Posted by Diane Banegas, USDA Forest Service in Forestry Research and Science
Aug 09, 2019
Scientist J. Ryan Bellmore
Scientists like J. Ryan Bellmore, pictured, and land managers use the Aquatic Trophic Productivity model to predict potential fish and food web responses to common management actions. Photo courtesy Colden V. Baxter, Idaho State University.

How do river ecosystems support fish? How do environmental changes influence the system’s capacity to support fish? And how might different restoration strategies influence fish? These are questions J. Ryan Bellmore, a research fish biologist who works in Juneau, Alaska, for the USDA Forest Service’s Pacific Northwest Research Station, and his partners set out to answer.

River restoration is typically aimed at recovering or conserving one or two target species like salmon or trout. It also influences all the other river species and the larger food web—the natural interconnection of many food chains made up of animals and plants that connect in many ways.

“To successfully conserve and restore one species, we need to know how the larger food web responds to our efforts,” said Bellmore. Bellmore and his partners recently published a report describing a model that can help address specific river research and management questions.

Salmon species
Efforts to conserve or recover one target species, such as salmon, influence all the other species in the river and the larger food web to which they belong. Photo courtesy Ron Niebrugge/wildnatureimages.com.

This model—the Aquatic Trophic Productivity (ATP) computer simulation—is an interactive tool that links the success of fish populations to the food webs and the conditions that influence them.

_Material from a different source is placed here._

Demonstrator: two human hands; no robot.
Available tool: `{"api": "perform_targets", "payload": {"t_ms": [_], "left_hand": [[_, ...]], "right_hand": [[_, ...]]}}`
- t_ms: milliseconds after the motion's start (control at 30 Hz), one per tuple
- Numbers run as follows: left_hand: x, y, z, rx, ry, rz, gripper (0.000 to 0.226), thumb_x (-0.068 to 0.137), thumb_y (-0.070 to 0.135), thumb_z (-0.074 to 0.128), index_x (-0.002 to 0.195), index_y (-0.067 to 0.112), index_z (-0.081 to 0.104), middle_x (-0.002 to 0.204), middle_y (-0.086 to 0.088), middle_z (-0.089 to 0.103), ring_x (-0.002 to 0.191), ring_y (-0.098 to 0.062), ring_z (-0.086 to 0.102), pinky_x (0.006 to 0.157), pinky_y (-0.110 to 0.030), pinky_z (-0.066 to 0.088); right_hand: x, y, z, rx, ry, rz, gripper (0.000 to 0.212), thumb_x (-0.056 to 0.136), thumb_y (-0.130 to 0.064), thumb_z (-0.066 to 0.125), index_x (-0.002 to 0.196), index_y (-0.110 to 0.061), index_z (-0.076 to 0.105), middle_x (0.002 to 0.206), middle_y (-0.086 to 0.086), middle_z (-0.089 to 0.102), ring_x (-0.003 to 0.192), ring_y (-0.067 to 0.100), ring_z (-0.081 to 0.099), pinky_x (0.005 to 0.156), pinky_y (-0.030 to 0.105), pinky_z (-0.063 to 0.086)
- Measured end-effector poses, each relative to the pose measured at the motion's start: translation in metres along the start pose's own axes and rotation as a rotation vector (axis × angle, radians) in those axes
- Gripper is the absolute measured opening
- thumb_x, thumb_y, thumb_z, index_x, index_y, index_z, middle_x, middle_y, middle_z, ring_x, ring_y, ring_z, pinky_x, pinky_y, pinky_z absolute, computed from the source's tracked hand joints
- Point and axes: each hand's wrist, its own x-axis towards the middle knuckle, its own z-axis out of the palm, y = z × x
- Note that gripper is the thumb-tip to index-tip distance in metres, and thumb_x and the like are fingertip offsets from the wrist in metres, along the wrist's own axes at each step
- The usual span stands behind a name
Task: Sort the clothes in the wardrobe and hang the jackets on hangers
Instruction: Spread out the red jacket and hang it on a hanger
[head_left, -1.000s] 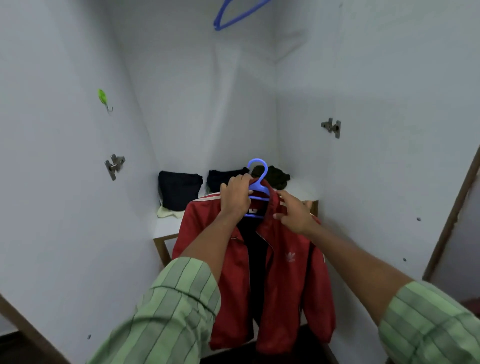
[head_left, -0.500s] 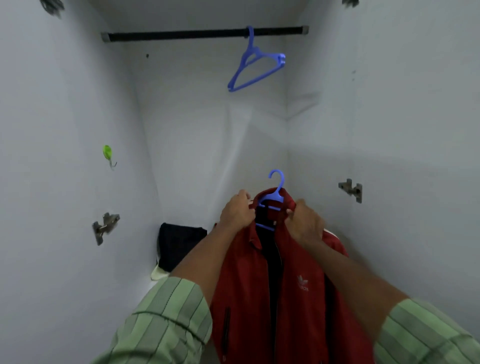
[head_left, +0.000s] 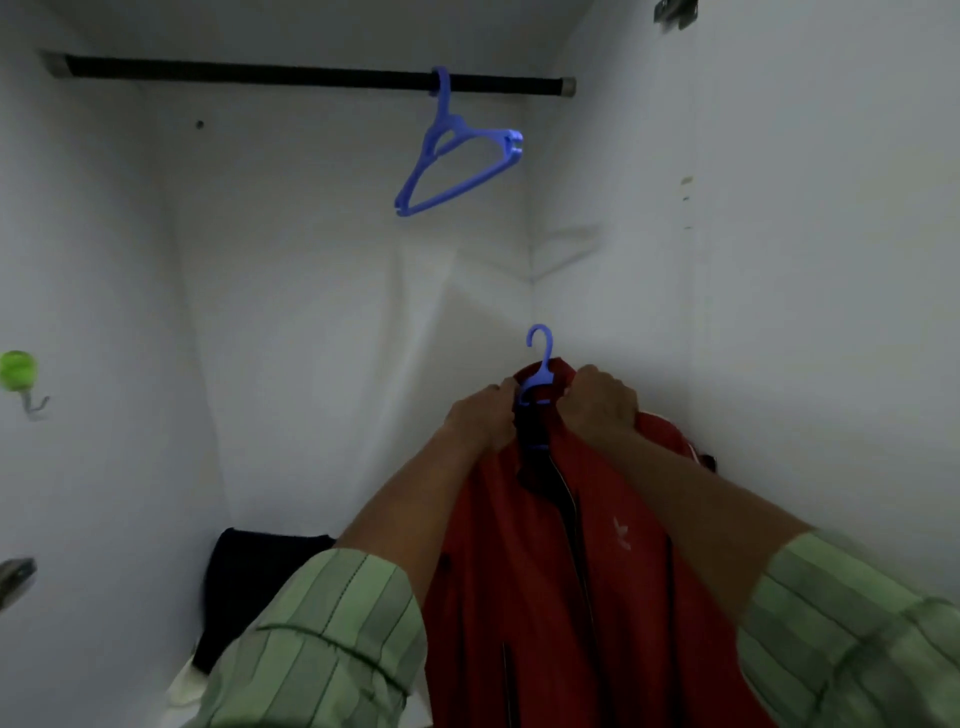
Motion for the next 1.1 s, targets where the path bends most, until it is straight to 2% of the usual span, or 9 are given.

The model separates aquatic organisms into “trophic groups” that share similar predators and prey. These relationships are then linked to the physical and chemical conditions of the river, including the movement of the water and the structure and composition of vegetation along the river’s edge.

The model can be used to predict responses to management actions like reconnecting natural floodplains, restoring the vegetation along the river, and increasing water nutrients. It can also be used to evaluate longer-term environmental changes in the climate, water temperature and stream flow.

Bellmore began to build models of rivers while he was a postdoctoral researcher with the U.S. Geological Survey. There he worked to determine the effects of river restoration efforts on salmon recovery in the Columbia River (PDF, 5 MB), where many populations are threatened or endangered.

“The model is flexible,” Bellmore said. “It can be adjusted to explore a range of research questions.”

Recently, the ATP model was used to explore food web and fish responses to dam removal and floodplain restoration on rivers in Washington state. The model is currently being used to explore how climate change will impact the capacity for Alaskan rivers to continue to support abundant salmon populations in the future.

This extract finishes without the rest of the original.